Task item: The listing that follows is to be output in full and without change.

┏━━

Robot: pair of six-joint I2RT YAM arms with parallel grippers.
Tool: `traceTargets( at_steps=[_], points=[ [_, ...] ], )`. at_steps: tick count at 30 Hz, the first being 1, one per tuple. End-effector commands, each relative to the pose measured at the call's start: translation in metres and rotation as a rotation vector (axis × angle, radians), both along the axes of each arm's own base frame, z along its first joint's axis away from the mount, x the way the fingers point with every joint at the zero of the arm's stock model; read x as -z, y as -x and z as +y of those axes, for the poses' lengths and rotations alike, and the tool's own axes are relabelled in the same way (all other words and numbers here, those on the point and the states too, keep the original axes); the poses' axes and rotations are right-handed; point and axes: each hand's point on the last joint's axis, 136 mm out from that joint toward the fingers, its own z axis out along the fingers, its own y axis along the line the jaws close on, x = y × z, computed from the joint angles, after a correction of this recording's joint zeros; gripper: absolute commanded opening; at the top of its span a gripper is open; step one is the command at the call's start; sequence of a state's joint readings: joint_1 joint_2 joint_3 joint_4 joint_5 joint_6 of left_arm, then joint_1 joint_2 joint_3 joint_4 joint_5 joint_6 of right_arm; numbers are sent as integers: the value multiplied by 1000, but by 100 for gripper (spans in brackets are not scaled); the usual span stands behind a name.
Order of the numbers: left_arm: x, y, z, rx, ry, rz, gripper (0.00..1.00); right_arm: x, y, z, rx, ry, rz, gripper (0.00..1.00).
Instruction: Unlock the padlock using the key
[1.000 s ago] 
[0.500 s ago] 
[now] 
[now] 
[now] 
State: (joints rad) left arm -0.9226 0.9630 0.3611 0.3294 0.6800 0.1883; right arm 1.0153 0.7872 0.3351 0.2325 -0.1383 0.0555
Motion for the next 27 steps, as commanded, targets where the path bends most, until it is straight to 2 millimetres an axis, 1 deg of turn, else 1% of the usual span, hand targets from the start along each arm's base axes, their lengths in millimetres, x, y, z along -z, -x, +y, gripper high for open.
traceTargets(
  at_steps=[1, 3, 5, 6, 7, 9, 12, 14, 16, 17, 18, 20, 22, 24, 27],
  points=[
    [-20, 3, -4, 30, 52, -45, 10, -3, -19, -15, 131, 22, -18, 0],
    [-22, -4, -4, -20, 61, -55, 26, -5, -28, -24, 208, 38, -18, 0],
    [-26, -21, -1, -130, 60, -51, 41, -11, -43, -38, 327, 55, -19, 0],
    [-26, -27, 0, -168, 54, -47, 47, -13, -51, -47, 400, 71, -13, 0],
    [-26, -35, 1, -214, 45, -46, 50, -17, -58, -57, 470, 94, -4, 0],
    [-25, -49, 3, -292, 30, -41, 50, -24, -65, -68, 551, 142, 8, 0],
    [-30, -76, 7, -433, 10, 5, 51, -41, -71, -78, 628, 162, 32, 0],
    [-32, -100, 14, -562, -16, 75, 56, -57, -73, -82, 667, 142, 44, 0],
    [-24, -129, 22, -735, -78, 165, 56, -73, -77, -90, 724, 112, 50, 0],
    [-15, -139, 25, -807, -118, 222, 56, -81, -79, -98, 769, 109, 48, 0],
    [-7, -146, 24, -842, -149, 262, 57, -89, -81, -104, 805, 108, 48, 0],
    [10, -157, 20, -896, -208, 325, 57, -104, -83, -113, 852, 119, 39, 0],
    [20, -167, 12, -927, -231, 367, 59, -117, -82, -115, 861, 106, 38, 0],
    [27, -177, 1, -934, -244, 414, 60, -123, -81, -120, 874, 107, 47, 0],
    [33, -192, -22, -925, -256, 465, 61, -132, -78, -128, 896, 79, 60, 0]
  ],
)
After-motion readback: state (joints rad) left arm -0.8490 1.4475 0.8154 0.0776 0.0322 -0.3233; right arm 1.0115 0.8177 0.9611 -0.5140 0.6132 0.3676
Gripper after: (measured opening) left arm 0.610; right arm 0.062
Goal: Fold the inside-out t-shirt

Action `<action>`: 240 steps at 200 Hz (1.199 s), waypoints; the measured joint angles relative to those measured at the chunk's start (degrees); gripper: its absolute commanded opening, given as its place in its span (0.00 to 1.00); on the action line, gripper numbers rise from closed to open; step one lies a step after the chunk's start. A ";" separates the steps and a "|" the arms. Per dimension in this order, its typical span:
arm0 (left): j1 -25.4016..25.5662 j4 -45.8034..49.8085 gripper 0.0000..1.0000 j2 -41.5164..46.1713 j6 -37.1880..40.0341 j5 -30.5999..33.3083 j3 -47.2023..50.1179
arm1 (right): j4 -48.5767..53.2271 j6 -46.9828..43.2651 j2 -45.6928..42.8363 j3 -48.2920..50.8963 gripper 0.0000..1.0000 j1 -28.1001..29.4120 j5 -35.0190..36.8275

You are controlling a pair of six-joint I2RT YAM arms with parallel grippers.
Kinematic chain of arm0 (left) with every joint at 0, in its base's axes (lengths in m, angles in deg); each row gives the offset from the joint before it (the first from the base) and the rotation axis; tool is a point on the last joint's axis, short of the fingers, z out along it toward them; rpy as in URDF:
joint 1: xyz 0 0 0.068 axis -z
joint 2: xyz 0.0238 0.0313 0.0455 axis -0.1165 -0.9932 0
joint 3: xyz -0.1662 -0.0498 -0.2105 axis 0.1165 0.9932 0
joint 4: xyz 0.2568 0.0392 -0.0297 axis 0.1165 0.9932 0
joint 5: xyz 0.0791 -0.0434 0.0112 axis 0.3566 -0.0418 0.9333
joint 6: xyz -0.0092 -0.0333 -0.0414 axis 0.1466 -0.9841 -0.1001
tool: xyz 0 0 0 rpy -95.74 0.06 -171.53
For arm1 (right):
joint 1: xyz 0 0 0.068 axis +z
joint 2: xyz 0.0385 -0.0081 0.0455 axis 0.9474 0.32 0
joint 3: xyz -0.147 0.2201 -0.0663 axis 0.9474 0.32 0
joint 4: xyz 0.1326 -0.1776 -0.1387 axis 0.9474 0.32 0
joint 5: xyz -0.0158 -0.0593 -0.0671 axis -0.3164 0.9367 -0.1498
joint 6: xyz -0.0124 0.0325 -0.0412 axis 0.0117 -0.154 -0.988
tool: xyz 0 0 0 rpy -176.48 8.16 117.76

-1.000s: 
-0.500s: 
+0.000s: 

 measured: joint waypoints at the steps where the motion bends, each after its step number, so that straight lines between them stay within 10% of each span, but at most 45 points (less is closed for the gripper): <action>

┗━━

Answer box:
Robot: pair of six-joint I2RT YAM arms with parallel grippers.
Tool: `traceTargets( at_steps=[_], points=[ [_, ...] ], )`. at_steps: tick count at 30 Hz, the first being 1, one per tuple. End-effector commands, each relative to the pose measured at the call's start: translation in metres and rotation as a rotation vector (axis × angle, radians), both along the axes of each arm's own base frame, z along its first joint's axis away from the mount, x the way the fingers point with every joint at the zero of the arm's stock model; read x as -z, y as -x and z as +y of those axes, for the poses' lengths and rotations alike, and the tool's own axes are relabelled in the same way (all other words and numbers here, those on the point and the states too, keep the original axes); the poses' axes and rotations are right-handed; point and axes: each hand's point on the last joint's axis, 136 mm out from that joint toward the fingers, its own z axis out along the fingers, its own y axis along the line the jaws close on, x = y × z, computed from the joint angles, after a correction of this recording's joint zeros; gripper: absolute commanded opening; at the top of its span a gripper is open; step one is the command at the call's start; sequence of a state's joint readings: joint_1 joint_2 joint_3 joint_4 joint_5 joint_6 of left_arm, then joint_1 joint_2 joint_3 joint_4 joint_5 joint_6 of right_arm; numbers are sent as integers: the value multiplied by 1000, but by 100 for gripper (spans in brackets are not scaled); the usual span stands behind a name.
Order of the numbers: left_arm: x, y, z, rx, ry, rz, gripper (0.00..1.00); right_arm: x, y, z, rx, ry, rz, gripper (0.00..1.00).
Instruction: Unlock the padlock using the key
[1.000 s ago] 
[0.500 s ago] 
[now] 
[now] 
[now] 
State: (joints rad) left arm -0.9226 0.9630 0.3611 0.3294 0.6800 0.1883; right arm 1.0153 0.7872 0.3351 0.2325 -0.1383 0.0555
Motion for the next 27 steps, as commanded, targets where the path bends most, until it is straight to 2 millimetres an axis, 1 deg of turn, else 1% of the usual span, hand targets from the start along each arm's base axes, their lengths in millimetres, x, y, z along -z, -x, +y, gripper high for open.
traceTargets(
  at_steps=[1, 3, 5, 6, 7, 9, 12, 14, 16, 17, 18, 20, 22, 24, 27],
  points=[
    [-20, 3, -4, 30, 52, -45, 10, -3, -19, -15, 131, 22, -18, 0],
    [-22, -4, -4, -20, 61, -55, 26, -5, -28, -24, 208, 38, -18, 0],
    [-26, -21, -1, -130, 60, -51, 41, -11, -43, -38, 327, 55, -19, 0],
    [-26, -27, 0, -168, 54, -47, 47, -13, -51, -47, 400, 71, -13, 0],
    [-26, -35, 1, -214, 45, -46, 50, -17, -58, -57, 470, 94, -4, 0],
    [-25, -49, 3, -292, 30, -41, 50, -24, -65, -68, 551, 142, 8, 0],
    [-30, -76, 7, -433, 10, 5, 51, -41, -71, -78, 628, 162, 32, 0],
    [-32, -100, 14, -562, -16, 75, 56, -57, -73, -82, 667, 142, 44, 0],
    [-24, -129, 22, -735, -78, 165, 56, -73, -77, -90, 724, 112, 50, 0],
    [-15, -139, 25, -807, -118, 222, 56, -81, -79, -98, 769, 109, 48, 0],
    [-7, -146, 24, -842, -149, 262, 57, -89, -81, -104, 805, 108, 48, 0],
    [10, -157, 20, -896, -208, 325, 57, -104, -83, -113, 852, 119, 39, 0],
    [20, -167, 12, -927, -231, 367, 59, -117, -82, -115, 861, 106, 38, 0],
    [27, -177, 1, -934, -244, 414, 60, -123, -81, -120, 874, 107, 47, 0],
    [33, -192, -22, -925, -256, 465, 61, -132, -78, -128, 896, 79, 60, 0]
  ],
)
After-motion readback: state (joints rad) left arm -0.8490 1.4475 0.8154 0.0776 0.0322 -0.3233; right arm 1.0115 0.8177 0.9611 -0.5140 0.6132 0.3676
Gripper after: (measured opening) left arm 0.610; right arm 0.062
Goal: Fold the inside-out t-shirt

Action `<action>`: 240 steps at 200 Hz (1.199 s), waypoints; the measured joint angles relative to those measured at the chunk's start (degrees); gripper: its absolute commanded opening, given as its place in its span (0.00 to 1.00); on the action line, gripper numbers rise from closed to open; step one lies a step after the chunk's start. A ";" separates the steps and a "|" the arms. Per dimension in this order, its typical span:
arm0 (left): j1 -25.4016..25.5662 j4 -45.8034..49.8085 gripper 0.0000..1.0000 j2 -41.5164..46.1713 j6 -37.1880..40.0341 j5 -30.5999..33.3083 j3 -47.2023..50.1179
arm1 (right): j4 -48.5767..53.2271 j6 -46.9828..43.2651 j2 -45.6928..42.8363 j3 -48.2920..50.8963 gripper 0.0000..1.0000 j1 -28.1001..29.4120 j5 -35.0190..36.8275

You are controlling a pair of six-joint I2RT YAM arms with parallel grippers.
Kinematic chain of arm0 (left) with every joint at 0, in its base's axes (lengths in m, angles in deg); each row gives the offset from the joint before it (the first from the base) and the rotation axis; tool is a point on the last joint's axis, short of the fingers, z out along it toward them; rpy as in URDF:
joint 1: xyz 0 0 0.068 axis -z
joint 2: xyz 0.0238 0.0313 0.0455 axis -0.1165 -0.9932 0
joint 3: xyz -0.1662 -0.0498 -0.2105 axis 0.1165 0.9932 0
joint 4: xyz 0.2568 0.0392 -0.0297 axis 0.1165 0.9932 0
joint 5: xyz 0.0791 -0.0434 0.0112 axis 0.3566 -0.0418 0.9333
joint 6: xyz -0.0092 -0.0333 -0.0414 axis 0.1466 -0.9841 -0.1001
tool: xyz 0 0 0 rpy -95.74 0.06 -171.53
For arm1 (right):
joint 1: xyz 0 0 0.068 axis +z
joint 2: xyz 0.0385 -0.0081 0.0455 axis 0.9474 0.32 0
joint 3: xyz -0.147 0.2201 -0.0663 axis 0.9474 0.32 0
joint 4: xyz 0.1326 -0.1776 -0.1387 axis 0.9474 0.32 0
joint 5: xyz -0.0158 -0.0593 -0.0671 axis -0.3164 0.9367 -0.1498
joint 6: xyz -0.0124 0.0325 -0.0412 axis 0.0117 -0.154 -0.988
tool: xyz 0 0 0 rpy -176.48 8.16 117.76

-1.000s: 
-0.500s: 
+0.000s: 

 measured: joint waypoints at the steps where the motion bends, each after its step number, so that straight lines between them stay within 10% of each span, but at most 45 points (less is closed for the gripper): <action>

This output is complete as it stands.